Who can be a supervisor of a DPharm student?
The first supervisor of any student undertaking a DPharm must be an academic member of staff in the Strathclyde Institute of Pharmacy & Biomedical Sciences who is registered with the GPhC. A list of potential first supervisors is available from Dr Boyter on request.
The second supervisor can be any member of academic staff within the Strathclyde Institute of Pharmacy & Biomedical Sciences. This is to meet the University of Strathclyde requirements that all students on a research degree have two internal university supervisors.
Additional supervisors from the NHS may be appointed.
Does application automatically mean that I will get a place?
In common with other research degrees, places on the DPharm course require confirmation of funding and the availability of a suitably qualified supervisor who has capacity to take on additional research students.
Do I need permission from my senior line managers?
Any application should be discussed with your line manager before it's submitted to the university. It's your responsibility to ensure that you have the support of your line manager.
What if my job changes while doing the DPharm – will this affect my studies?
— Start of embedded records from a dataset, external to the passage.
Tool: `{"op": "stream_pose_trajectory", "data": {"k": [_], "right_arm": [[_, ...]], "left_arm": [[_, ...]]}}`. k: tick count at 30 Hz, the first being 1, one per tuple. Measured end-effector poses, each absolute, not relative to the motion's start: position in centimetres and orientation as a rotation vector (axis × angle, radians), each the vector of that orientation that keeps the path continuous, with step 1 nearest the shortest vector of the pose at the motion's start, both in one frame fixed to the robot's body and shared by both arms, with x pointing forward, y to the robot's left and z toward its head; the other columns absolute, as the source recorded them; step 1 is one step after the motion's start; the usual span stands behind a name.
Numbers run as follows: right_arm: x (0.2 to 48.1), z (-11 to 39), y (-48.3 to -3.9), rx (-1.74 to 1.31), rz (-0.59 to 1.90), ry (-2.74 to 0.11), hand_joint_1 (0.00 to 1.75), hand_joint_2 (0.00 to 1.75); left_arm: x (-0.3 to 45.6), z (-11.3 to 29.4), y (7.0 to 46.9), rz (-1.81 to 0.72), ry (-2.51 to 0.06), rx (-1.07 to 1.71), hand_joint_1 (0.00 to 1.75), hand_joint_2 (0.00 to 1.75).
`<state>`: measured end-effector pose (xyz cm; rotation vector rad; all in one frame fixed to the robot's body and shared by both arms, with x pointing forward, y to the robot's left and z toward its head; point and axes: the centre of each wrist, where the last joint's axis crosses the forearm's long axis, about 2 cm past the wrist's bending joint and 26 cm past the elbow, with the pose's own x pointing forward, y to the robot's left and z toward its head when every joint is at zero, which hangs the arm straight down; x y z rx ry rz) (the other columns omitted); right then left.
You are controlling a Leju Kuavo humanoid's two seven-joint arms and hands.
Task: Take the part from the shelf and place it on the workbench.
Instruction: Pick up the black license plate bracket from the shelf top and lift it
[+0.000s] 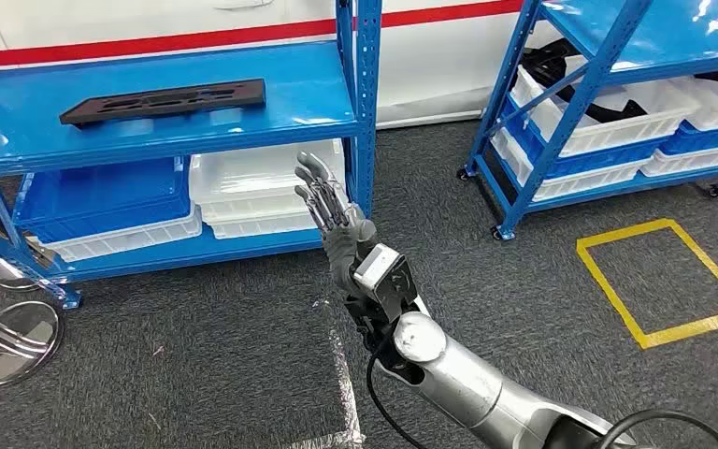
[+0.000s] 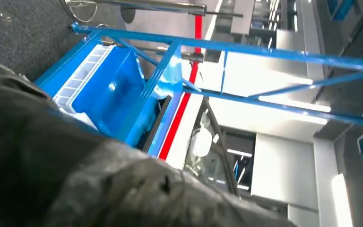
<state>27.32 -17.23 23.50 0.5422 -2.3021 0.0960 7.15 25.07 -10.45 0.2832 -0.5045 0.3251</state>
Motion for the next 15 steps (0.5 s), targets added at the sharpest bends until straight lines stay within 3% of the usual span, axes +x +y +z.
{"op": "stream_pose_trajectory", "data": {"k": [15], "right_arm": [[27.16, 23.86, -16.96, 0.539, 0.126, -2.295, 0.0, 0.0]], "left_arm": [[7.01, -10.47, 25.01, 0.311, -0.494, 0.284, 0.0, 0.0]]}}
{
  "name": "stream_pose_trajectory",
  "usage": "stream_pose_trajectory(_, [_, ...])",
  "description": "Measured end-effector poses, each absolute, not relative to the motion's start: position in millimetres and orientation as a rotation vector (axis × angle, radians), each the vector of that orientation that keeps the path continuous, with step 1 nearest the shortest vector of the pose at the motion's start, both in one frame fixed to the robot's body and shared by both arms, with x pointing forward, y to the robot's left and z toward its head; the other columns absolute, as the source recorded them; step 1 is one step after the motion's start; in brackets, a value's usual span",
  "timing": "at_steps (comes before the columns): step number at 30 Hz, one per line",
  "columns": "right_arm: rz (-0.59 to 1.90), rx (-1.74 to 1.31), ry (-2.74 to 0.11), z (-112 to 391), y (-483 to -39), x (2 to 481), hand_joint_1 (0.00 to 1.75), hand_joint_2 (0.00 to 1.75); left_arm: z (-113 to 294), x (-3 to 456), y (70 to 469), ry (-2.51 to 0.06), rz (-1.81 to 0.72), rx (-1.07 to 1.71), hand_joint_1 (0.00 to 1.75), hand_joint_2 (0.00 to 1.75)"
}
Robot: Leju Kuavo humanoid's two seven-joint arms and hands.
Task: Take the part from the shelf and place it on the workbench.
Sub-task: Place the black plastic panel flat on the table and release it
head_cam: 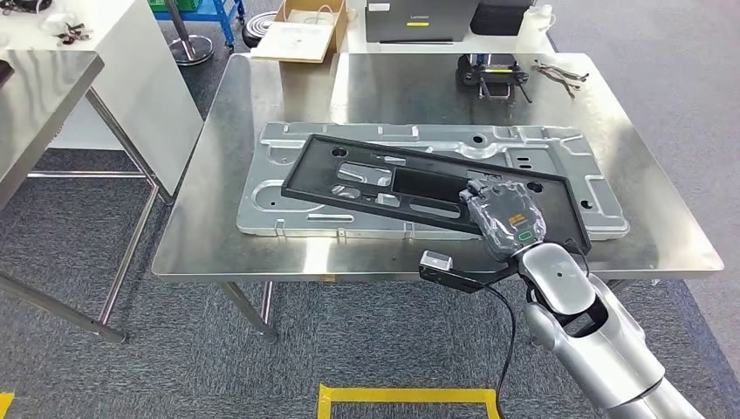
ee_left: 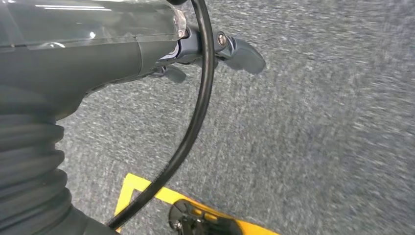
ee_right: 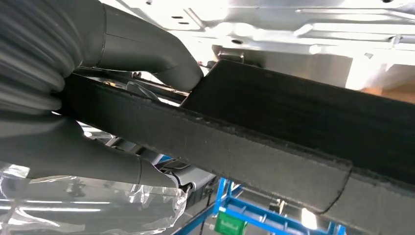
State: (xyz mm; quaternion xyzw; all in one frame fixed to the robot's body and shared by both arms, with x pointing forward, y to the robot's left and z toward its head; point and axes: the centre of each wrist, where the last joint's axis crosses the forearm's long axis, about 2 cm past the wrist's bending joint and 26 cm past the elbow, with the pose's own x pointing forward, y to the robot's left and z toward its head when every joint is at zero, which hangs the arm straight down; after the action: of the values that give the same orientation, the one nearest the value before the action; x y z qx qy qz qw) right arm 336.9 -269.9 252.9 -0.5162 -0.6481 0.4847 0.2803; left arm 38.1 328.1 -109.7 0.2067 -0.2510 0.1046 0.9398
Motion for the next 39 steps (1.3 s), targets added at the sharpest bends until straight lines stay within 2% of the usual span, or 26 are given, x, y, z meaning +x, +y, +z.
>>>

As the DPharm is a professional doctorate which is lined to your professional practice any change in job may affect the duration of your studies. If this happens it should be discussed with your supervisor at the earliest opportunity.
You can apply for a postgraduate research degree at any point in the year.
From financial advice to our IT facilities, we have loads of different support for all students here at our University.
Progress through the course
Who makes the decision on whether a student progresses to the research element?
Progress decisions will be made at the joint exam board of the MSc in Clinical Pharmacy, MRes in Clinical Pharmacy and DPharm.
What happens if I am not allowed to progress to research?
If you are not permitted to progress to research then you may be eligible for transfer to and completion of an MRes (Master of Research) in Clinical Pharmacy. This is at the discretion of the exam board.
Can I change from an MSc to a DPharm after I have completed the clinical skills classes?
The MSc in Clinical Pharmacy is a taught postgraduate qualification and therefore transfer between the MSc and the DPharm is not normally permitted. If you have completed an MSc then you may be eligible for credit for prior learning if you apply to the DPharm.